Separate proceedings pending before one official under this part and involving common questions of law or fact may be consolidated by the official conducting such proceedings, pursuant to a motion by any party or on the initiative of the official.

§ 2.19 Action by Area Directors and Education Programs officials on appeal.


(a) Area Directors, Area Education Programs Administrators, Agency Superintendents for Education, Presidents of Post-Secondary Schools and the Deputy to the Assistant Secretary—Indian Affairs/Director (Indian Education Programs) shall render written decisions in all cases appealed to them within 60 days after all time for pleadings (including all extensions granted) has expired.
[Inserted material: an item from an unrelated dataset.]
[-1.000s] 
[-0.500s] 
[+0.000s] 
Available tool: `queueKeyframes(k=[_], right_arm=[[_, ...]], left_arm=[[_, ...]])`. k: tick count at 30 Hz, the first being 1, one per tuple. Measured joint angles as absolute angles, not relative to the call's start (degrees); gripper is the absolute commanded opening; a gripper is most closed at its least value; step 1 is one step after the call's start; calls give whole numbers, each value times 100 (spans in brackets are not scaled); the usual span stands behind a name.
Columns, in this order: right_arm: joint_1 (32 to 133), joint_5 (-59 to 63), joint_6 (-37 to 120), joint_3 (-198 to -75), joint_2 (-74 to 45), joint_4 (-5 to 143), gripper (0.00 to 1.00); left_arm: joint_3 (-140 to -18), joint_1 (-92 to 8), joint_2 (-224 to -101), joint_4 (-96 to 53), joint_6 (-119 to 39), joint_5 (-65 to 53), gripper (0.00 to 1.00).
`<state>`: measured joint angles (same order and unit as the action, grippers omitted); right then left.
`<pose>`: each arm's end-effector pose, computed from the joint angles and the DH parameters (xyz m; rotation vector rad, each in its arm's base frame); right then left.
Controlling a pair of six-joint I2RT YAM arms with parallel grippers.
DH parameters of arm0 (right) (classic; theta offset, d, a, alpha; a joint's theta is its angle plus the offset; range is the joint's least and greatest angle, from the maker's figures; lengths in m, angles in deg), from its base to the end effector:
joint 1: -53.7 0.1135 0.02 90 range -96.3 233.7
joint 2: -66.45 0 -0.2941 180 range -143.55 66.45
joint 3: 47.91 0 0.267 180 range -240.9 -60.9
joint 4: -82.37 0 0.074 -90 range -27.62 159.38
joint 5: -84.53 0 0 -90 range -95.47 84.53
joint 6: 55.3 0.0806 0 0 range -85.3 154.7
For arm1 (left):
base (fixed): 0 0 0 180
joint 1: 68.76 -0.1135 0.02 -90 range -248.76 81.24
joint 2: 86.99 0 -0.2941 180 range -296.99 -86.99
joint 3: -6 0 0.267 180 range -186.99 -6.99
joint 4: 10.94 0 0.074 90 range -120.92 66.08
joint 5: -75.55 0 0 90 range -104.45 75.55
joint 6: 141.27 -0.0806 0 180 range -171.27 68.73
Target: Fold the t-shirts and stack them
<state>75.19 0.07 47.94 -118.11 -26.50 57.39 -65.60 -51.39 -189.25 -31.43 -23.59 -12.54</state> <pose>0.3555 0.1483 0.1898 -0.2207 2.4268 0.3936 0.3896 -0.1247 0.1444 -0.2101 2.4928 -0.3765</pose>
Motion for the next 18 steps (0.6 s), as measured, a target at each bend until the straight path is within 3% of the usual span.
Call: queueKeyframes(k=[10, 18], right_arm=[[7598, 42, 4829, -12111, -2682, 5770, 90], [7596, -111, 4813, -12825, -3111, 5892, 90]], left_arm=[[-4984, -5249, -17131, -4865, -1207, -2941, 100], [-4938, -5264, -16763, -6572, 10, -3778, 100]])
The decision shall include a statement that the decision may be appealed pursuant to this part, identify the official to whom it may be appealed and indicate the appeal procedures, including the 30-day time limit for filing a notice of appeal.

(b) A copy of the decision shall be sent to the appellant and each known interested party by certified or registered mail, return receipt requested. Such receipts shall become a permanent part of the record.
§ 2.20 Action by the Assistant Secretary—Indian Affairs on appeal.

(a) When a decision is appealed to the Interior Board of Indian Appeals, a copy of the notice of appeal shall be sent to the Assistant Secretary—Indian Affairs.

(b) The notice of appeal sent to the Interior Board of Indian Appeals shall certify that a copy has been sent to the Assistant Secretary—Indian Affairs.

(c) In accordance with the provisions of § 4.332(b) of title 43 of the Code of Federal Regulations, a notice of appeal to the Board of Indian Appeals shall not be effective until 20 days after receipt by the Board, during which time the Assistant Secretary—Indian Affairs shall have authority to decide to:

(1) Issue a decision in the appeal, or

(2) Assign responsibility to issue a decision in the appeal to a Deputy to the Assistant Secretary—Indian Affairs.

The Assistant Secretary—Indian Affairs will not consider petitions to exercise this authority. If the Assistant Secretary—Indian Affairs decides to issue a decision in the appeal or to assign responsibility to issue a decision in the appeal to a Deputy to the Assistant Secretary—Indian Affairs, he/she shall notify the Board of Indian Appeals, the deciding official, the appellant, and interested parties within 15 days of his/her receipt of a copy of the notice of appeal. Upon receipt of such notification, the Board of Indian Appeals shall transfer the appeal to the Assistant Secretary—Indian Affairs. The decision shall be signed by the Assistant Secretary—Indian Affairs or a Deputy to the Assistant Secretary—Indian Affairs within 60 days after all time for pleadings (including all extensions granted) has expired. If the decision is signed by the Assistant Secretary—Indian Affairs, it shall be final for the Department and effective immediately unless the Assistant Secretary—Indian Affairs provides otherwise in the decision. Except as otherwise provided in § 2.20(g), if the decision is signed by a Deputy to the Assistant Secretary—Indian Affairs, it may be appealed to the Board of Indian Appeals pursuant to the provisions of 43 CFR part 4, subpart D.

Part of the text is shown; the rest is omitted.